As the title says i have to find wheter the subgroup $H$ of $SO(3)$, defined by: $\omega\in H, \omega= \begin{pmatrix} 1 & 0 \\ 0 & \lambda \in SO(2) \end{pmatrix} \space (1)$
The definition of normal subgruop is that $\forall h_1,h_2 \in H , \exists g\in G $ such that $gh_1g^{-1}=h_2 \space(2)$. This, however led me nowhere, so i have two questions.
Q1) Is it okay to find an explicit matrix $g\in SO(3)$ that doesn't verify (2), meaning that the resulting matrix is not in the form (1)?

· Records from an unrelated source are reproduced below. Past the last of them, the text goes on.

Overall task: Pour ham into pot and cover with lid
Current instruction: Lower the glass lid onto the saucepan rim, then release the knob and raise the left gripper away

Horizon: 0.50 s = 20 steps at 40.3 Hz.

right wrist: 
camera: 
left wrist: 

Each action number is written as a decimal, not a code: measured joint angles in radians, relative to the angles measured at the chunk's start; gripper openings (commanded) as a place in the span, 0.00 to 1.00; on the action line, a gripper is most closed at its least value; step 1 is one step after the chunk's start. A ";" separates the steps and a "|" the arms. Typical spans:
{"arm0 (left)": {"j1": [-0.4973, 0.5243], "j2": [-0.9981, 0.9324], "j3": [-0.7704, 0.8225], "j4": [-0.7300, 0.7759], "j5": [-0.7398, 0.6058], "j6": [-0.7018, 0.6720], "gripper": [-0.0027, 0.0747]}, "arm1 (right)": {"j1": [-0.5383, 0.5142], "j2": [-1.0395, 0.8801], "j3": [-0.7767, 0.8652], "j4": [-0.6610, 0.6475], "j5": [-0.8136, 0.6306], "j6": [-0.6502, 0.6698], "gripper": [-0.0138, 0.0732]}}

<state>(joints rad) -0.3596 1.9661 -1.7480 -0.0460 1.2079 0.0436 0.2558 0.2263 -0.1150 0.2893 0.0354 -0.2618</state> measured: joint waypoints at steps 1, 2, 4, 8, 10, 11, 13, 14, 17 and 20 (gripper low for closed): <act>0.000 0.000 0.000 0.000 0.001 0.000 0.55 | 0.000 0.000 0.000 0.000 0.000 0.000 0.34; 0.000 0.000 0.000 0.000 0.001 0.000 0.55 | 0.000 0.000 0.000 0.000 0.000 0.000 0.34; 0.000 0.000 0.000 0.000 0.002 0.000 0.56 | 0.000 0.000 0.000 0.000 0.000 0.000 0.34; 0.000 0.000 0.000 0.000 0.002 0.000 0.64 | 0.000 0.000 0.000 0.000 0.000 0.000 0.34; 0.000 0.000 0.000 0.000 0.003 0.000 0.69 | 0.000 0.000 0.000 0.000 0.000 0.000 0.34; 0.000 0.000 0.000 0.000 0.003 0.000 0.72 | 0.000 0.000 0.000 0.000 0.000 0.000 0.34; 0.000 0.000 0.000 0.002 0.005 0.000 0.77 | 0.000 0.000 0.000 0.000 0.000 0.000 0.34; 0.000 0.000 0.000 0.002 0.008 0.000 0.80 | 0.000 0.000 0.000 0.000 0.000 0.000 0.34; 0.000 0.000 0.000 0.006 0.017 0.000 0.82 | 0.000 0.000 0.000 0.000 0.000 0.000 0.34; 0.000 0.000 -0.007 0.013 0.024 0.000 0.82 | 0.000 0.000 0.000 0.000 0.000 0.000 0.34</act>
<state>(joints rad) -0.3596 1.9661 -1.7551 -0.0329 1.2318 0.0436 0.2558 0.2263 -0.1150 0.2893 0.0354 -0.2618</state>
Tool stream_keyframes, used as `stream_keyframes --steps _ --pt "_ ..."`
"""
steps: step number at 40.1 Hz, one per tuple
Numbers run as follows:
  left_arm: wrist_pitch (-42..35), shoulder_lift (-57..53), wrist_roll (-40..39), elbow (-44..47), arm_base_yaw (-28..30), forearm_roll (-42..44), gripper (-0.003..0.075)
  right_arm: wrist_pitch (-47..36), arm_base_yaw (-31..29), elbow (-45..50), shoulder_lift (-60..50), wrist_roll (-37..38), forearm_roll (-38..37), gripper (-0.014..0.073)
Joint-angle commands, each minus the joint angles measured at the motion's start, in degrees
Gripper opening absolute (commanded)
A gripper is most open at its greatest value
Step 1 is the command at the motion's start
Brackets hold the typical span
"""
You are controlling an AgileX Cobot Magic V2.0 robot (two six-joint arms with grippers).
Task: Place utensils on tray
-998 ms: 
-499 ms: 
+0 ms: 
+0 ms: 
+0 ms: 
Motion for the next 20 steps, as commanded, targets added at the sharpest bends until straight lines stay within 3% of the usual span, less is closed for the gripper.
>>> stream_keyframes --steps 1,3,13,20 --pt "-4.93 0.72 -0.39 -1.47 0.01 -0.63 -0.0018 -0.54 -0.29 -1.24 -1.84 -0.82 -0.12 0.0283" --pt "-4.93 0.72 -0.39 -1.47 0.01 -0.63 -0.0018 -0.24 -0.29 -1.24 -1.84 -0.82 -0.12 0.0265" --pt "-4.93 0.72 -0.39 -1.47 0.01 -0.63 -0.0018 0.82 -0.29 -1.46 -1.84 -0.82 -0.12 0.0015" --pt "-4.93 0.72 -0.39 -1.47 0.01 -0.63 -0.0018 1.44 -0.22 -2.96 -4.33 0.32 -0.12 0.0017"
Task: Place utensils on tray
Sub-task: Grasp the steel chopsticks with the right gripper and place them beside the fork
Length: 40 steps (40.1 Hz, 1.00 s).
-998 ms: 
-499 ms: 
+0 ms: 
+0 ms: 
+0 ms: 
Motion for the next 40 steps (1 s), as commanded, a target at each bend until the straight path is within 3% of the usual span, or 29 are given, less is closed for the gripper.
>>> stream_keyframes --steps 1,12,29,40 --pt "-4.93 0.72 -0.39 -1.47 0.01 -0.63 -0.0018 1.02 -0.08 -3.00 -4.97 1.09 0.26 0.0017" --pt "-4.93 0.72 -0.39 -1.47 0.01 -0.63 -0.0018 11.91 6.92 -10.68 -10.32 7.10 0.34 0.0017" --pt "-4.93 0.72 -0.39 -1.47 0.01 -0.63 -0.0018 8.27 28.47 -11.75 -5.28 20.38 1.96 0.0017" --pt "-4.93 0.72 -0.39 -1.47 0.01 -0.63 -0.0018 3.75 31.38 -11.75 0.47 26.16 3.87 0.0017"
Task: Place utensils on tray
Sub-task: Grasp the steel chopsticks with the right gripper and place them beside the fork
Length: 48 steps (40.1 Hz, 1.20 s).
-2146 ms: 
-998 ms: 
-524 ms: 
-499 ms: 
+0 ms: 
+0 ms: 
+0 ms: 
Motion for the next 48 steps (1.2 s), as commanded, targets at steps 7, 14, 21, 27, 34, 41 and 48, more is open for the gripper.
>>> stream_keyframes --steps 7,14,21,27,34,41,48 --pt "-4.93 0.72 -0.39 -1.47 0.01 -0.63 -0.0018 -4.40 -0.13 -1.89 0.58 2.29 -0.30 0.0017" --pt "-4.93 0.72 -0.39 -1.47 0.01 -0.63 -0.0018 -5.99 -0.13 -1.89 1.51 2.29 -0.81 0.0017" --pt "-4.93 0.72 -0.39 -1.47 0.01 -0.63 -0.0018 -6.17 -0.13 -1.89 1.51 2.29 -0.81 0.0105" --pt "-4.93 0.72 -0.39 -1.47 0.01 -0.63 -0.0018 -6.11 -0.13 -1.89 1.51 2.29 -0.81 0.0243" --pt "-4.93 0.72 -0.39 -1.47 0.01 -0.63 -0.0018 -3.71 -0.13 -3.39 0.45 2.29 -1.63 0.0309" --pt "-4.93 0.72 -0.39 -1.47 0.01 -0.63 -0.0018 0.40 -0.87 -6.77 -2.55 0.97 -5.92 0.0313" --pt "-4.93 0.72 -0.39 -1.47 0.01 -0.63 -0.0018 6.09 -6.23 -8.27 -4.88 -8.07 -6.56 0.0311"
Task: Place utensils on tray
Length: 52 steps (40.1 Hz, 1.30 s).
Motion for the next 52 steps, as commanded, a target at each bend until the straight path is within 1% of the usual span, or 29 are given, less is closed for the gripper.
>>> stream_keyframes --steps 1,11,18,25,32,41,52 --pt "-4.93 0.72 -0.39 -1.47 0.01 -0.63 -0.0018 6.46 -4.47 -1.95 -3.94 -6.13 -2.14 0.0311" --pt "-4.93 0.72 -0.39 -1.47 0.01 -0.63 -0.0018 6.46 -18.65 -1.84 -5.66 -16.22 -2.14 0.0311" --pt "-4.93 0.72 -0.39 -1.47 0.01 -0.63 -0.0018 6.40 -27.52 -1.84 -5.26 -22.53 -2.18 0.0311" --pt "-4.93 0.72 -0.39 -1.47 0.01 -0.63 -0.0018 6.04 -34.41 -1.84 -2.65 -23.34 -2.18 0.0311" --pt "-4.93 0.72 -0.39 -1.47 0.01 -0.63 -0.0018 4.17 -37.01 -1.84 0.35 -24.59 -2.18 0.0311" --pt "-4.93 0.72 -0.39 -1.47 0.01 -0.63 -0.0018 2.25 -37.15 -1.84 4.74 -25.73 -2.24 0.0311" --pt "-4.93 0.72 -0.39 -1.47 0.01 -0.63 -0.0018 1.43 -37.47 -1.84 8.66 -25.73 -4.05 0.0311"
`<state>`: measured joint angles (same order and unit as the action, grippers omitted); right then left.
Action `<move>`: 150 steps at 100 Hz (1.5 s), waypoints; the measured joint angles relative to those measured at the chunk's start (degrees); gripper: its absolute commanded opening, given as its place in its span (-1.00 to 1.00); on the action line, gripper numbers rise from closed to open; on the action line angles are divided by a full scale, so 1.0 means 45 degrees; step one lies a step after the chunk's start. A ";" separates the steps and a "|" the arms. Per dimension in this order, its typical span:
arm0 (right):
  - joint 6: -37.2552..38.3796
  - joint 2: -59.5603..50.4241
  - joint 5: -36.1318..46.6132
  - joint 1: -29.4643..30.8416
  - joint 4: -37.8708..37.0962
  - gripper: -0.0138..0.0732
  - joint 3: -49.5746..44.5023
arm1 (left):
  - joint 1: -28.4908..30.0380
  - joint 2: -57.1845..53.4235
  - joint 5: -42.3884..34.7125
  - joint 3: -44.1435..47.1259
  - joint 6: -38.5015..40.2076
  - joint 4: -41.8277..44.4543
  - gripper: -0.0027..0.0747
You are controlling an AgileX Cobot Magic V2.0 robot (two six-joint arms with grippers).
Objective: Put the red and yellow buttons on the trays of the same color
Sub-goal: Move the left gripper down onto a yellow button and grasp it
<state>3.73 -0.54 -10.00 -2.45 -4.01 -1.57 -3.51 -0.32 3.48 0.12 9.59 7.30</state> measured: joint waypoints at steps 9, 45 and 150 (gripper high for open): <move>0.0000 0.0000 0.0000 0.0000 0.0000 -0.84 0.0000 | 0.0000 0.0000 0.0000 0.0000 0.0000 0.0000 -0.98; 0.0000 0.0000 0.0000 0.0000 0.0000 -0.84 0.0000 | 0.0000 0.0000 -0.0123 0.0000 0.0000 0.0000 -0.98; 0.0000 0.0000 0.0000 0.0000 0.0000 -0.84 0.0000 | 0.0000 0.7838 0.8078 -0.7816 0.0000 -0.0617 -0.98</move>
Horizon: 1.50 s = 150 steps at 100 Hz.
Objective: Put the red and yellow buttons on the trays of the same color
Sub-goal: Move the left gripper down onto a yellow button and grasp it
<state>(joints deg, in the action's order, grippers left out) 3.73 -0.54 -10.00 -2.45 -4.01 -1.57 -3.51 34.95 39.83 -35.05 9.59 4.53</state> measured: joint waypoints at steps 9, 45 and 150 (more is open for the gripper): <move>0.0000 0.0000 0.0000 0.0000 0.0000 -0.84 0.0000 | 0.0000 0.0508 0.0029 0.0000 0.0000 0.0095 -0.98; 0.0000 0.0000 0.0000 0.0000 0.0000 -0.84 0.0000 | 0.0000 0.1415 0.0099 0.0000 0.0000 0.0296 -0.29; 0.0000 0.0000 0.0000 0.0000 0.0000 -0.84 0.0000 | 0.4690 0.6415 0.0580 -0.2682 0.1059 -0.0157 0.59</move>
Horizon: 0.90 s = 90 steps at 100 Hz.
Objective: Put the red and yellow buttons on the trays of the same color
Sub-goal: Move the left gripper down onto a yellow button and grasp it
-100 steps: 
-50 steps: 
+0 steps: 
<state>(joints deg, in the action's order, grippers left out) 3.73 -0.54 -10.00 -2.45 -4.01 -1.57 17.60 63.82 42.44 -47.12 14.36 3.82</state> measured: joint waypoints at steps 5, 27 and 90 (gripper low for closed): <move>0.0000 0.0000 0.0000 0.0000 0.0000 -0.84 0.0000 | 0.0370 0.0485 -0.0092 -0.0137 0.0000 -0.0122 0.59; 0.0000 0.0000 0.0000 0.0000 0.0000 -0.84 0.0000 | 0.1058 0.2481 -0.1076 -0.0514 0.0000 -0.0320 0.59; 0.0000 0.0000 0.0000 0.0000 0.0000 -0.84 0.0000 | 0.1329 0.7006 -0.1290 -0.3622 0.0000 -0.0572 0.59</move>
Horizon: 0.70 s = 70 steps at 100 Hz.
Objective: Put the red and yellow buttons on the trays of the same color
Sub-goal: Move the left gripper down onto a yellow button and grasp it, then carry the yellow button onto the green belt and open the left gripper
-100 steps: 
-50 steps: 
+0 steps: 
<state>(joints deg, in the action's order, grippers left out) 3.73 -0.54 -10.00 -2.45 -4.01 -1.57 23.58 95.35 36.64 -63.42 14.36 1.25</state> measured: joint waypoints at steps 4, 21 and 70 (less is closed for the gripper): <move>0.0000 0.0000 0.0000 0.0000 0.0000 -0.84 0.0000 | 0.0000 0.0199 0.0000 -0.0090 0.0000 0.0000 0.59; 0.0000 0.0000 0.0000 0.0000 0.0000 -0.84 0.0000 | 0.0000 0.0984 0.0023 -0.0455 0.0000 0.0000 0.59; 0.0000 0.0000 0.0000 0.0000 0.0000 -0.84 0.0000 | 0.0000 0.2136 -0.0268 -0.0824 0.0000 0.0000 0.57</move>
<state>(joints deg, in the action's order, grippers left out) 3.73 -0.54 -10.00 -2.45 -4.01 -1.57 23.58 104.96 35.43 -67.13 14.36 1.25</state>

Q2) Another idea i had is using the isomorphism $SO(3)/SO(2)\simeq S^2$ and, since $S^2$ is not a group then $H$ is not normal in $SO(3)$
No, $H$ is not a normal subgroup of $SO(3)$. Let $a=\left(\begin{smallmatrix}0&-1&0\\1&0&0\\0&0&1\end{smallmatrix}\right)$ and let $h=\left(\begin{smallmatrix}1&0&0\\0&0&-1\\0&1&0\end{smallmatrix}\right)\in H$. Then$$a.h.a^{-1}=\begin{pmatrix}0&0&1\\0&1&0\\-1&0&0\end{pmatrix}\notin H.$$